Squadron gets bigger sting
AMBERLEY'S 6 Squadron might be officially farewelling its Super Hornet fighter bombers in a formation flypast today, but they will soon be packing an even tougher 'sting'.
Australia will be the only nation equipped to fly the formidable EA-18G Growler electronics warfare aircraft, outside of the USA.
The Growler, using the same F/A18 airframe and engines as the RAAF's current Super Hornets, is designed to attack and neutralise communication and electronic warfare capabilities of hostile forces, flying alongside the bomb- and missile-equipped Super Hornets.
The Growler is currently used only by the United States Navy, often operating from aircraft carriers in support of conventional bomber attacks.
Rather than being sold off, the 12 Super Hornets currently flown by 6 Squadron will remain inuse at Amberley, joining the strength of the adjoining 1 Squadron.
The new Growlers will continue a long tradition of 6 Squadron in an aggressive combat role, including bombing operations in New Guinea during World War Two flying Hudsons and Beauforts.

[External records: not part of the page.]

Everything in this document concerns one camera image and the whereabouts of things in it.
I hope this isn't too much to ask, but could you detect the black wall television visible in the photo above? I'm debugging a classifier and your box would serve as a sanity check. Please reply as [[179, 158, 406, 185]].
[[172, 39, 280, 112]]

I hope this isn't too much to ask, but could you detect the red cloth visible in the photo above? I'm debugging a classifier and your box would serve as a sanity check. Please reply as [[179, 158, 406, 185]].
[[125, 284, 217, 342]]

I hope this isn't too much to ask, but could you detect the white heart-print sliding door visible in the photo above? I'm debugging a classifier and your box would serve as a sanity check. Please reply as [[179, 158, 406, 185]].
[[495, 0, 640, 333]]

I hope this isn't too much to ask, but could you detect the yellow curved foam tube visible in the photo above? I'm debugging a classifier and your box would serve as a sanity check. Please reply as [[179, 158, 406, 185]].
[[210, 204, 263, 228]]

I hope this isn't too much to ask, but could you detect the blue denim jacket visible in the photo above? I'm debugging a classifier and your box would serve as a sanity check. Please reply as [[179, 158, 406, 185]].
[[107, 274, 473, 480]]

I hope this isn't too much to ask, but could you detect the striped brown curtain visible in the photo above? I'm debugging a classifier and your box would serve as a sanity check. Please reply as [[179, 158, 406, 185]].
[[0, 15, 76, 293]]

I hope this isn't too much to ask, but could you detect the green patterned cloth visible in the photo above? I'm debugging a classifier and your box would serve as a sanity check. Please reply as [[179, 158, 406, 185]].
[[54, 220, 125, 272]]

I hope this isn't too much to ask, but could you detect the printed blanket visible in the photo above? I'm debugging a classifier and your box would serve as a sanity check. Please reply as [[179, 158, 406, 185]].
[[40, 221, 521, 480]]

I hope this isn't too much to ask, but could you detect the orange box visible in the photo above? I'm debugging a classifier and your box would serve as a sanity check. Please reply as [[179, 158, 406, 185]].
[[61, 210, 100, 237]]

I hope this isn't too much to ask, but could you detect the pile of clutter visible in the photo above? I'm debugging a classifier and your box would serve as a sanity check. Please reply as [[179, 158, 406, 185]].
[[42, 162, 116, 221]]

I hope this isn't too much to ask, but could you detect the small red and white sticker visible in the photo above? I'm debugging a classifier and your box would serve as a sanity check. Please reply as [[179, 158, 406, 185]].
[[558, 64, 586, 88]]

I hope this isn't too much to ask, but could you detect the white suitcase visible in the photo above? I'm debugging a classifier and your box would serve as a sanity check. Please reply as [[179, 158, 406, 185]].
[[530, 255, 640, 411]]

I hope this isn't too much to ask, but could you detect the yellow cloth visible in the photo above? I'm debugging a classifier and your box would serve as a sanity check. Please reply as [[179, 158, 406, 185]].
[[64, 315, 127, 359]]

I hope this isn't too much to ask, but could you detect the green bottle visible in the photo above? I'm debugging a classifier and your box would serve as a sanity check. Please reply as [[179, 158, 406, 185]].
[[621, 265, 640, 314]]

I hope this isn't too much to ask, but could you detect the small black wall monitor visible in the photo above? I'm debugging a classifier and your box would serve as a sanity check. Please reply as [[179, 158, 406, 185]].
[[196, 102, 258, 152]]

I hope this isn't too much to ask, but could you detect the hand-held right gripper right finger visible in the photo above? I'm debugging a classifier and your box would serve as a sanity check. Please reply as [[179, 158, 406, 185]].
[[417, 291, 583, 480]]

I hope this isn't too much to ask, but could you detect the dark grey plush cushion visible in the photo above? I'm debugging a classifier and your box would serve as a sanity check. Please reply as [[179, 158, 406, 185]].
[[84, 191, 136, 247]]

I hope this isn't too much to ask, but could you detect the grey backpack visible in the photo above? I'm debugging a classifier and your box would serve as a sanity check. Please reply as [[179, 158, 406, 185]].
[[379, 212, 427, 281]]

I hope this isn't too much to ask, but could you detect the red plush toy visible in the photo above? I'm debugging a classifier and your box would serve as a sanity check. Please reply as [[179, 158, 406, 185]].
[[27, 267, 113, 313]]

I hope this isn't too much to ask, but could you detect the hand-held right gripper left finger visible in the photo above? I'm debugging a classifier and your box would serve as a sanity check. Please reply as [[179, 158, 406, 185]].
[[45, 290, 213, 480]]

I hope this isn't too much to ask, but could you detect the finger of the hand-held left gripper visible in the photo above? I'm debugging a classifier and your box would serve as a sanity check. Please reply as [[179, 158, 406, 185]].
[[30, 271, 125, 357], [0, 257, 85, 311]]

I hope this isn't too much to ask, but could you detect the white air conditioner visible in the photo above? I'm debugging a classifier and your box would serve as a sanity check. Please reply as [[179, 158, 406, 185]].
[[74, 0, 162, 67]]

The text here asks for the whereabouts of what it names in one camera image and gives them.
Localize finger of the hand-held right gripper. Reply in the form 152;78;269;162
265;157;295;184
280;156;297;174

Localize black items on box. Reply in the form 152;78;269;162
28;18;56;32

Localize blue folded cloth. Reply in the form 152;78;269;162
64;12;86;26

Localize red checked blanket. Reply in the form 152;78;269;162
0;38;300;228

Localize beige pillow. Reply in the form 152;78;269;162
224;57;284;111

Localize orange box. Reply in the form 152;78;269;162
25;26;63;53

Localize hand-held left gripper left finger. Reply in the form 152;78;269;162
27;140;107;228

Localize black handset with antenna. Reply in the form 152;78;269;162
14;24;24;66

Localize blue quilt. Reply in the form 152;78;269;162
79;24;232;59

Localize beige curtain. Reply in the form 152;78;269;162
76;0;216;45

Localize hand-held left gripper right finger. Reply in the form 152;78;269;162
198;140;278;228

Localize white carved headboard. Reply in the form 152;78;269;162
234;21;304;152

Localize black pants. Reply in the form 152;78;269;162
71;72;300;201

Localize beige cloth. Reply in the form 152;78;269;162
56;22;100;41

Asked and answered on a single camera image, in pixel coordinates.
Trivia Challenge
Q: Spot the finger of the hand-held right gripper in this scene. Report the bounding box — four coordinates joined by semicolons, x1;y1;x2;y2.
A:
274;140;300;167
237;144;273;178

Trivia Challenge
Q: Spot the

Later, 6 Squadron Lincoln bombers played an integral role in the Malayan emergency, disrupting Communist Terrorist operations.

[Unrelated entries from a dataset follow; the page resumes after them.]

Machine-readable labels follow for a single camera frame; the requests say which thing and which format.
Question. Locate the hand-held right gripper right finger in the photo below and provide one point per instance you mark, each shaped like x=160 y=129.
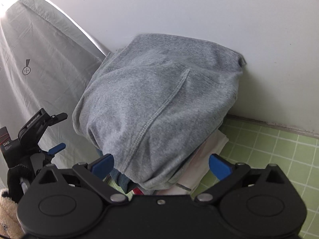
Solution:
x=220 y=166

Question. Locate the grey zip hoodie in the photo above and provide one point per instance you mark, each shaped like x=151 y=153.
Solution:
x=154 y=99

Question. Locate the red patterned folded garment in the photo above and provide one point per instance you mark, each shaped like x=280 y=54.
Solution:
x=137 y=191

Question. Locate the green grid mat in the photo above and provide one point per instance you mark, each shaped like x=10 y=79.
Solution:
x=274 y=149

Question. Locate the pale carrot-print bed sheet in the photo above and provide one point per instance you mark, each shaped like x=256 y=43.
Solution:
x=37 y=67

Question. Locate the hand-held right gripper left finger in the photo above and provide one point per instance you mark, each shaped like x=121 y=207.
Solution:
x=102 y=166

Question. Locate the stack of folded clothes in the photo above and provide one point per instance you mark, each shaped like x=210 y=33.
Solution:
x=211 y=149

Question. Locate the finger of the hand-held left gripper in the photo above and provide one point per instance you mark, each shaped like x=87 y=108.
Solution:
x=59 y=118
x=56 y=149

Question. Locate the person's left hand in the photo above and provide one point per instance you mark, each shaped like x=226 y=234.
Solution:
x=15 y=179

To mark the end of the Super Hornet's career with 6 Squadron, five aircraft will today undertake a farewell flight, with a scheduled take off time of 10am.
The five aircraft will fly southeast to Evans Head, in northern New South Wales, before flying up the coast line from Coolangatta to the Sunshine Coast.
The flight will then head southwest to land at Amberley after completing a 'fan pitch' manoeuvre.
The aircraft are scheduled to depart Amberley at 10am, arriving over the Evan's Head weapon range at 10.45am, then flying over Coolangatta at 10.55am.
From there, the jets will pass over Stradbroke Island at 11am, Double Island Point at 11.20am, Gympie at 11.25am, Kilcoy at 11.35am and finally landing at Amberley at 11.40am.
A Defence spokesman said the flight has been cleared for 'low level', meaning the jets will be travelling at around 1000 metres above the ground, with all times 'plus or minus five minutes'.